- App icon
- Developer: Noodlecake Games
- Publisher: Noodlecake Games
- Platforms: iOS, Android, Roku
- Release: June 7, 2011

= Super Stickman Golf =

2011 video game

Super Stickman Golf is a 2011 golf simulation video game developed by the Canadian studio Noodlecake Games and released for iOS and Android devices on June 7, 2011, and Roku devices in December. A sequel entitled Super Stickman Golf 2 was later released on March 14, 2013. Following the success of the first two iterations, Noodlecake Games released Super Stickman Golf 3 on July 6, 2016. This new version included a new game mechanic where players could put spin on their shot, as well as new power-ups and hats. The Android version of Super Stickman Golf 3 was removed from Google Play in 2021.

==Reception==
Each of the Super Stickman Golf apps has received critical acclaim. The A.V. Club gave Super Stickman Golf an A, describing it as "A no-nonsense hybrid of a platformer and a golf sim that manages to be the rare iOS game with staying power". Level7.nu rated the game 9/10, writing "Lots of tracks, great controls, fun superpowers, engaging leaderboards and great multiplayer.

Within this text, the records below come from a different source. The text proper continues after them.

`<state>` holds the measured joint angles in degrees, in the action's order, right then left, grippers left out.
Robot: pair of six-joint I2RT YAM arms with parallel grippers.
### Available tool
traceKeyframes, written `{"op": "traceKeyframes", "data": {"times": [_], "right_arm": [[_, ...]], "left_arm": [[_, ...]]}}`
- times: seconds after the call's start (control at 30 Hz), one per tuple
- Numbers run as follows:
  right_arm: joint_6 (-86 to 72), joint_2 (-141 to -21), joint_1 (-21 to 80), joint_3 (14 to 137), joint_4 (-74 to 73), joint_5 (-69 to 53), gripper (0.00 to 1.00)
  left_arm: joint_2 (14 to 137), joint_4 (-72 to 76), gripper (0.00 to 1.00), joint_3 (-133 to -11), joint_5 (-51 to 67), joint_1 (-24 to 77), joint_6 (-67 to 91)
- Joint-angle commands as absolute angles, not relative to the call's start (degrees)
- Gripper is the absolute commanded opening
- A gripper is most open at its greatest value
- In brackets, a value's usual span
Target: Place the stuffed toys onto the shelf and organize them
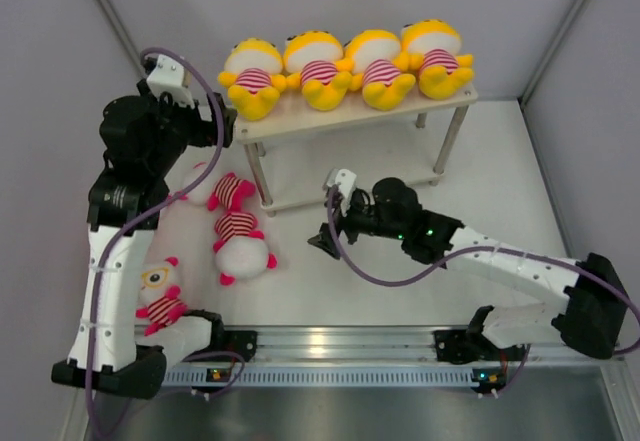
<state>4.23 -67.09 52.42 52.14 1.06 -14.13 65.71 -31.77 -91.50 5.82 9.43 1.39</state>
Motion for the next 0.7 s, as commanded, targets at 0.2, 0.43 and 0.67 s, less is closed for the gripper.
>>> {"op": "traceKeyframes", "data": {"times": [0.2,0.43,0.67], "right_arm": [[5.8,-91.3,64.6,63.1,8.8,-14.7,1.0],[8.5,-108.4,64.5,71.2,12.7,-17.4,0.99],[7.0,-121.4,64.3,83.4,10.6,-15.0,1.0]], "left_arm": [[49.4,-48.7,0.94,-87.5,12.8,6.4,-14.5],[43.0,-64.1,0.93,-84.6,16.8,4.0,-25.9],[39.3,-69.1,0.93,-80.5,12.7,3.1,-28.3]]}}
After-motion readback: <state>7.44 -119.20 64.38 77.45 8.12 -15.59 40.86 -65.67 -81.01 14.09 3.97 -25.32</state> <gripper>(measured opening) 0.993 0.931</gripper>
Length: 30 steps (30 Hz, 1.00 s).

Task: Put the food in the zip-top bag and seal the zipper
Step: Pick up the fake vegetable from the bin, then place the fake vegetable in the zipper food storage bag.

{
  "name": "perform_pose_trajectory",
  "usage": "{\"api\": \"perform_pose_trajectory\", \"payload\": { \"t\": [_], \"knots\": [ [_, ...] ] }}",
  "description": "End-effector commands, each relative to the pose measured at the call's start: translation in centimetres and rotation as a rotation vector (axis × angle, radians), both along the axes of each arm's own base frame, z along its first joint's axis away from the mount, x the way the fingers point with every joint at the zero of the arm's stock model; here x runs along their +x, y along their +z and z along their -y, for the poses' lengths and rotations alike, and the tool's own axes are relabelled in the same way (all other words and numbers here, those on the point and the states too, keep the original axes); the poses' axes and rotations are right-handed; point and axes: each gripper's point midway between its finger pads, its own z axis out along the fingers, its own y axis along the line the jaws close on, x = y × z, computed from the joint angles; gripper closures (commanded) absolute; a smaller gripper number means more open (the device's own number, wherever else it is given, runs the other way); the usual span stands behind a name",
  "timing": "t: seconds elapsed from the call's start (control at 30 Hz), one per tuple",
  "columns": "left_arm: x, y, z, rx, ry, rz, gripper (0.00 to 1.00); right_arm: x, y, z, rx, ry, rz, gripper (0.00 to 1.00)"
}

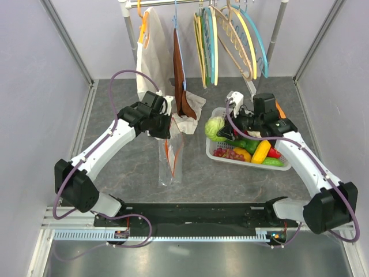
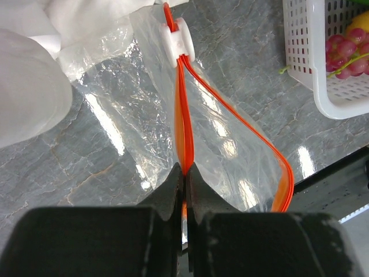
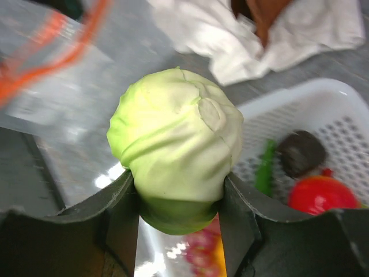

This is one of my favorite iPhone games of all time." Eurogamer gave the game 8 out of 10, saying "So even if golf brings out your inner chainsaw-wielding Alf Garnett, face your demons with this playful physics-based catharsis."

Super Stickman Golf 2 has a Metacritic score of 87 out of 100 based on 16 critics, indicating "generally favorable reviews".

Super Stickman Golf 3 received the Metacritic award for iOS Game of the Year in 2016, having a score of 95 out of 100 based on seven critics, indicating "universal acclaim".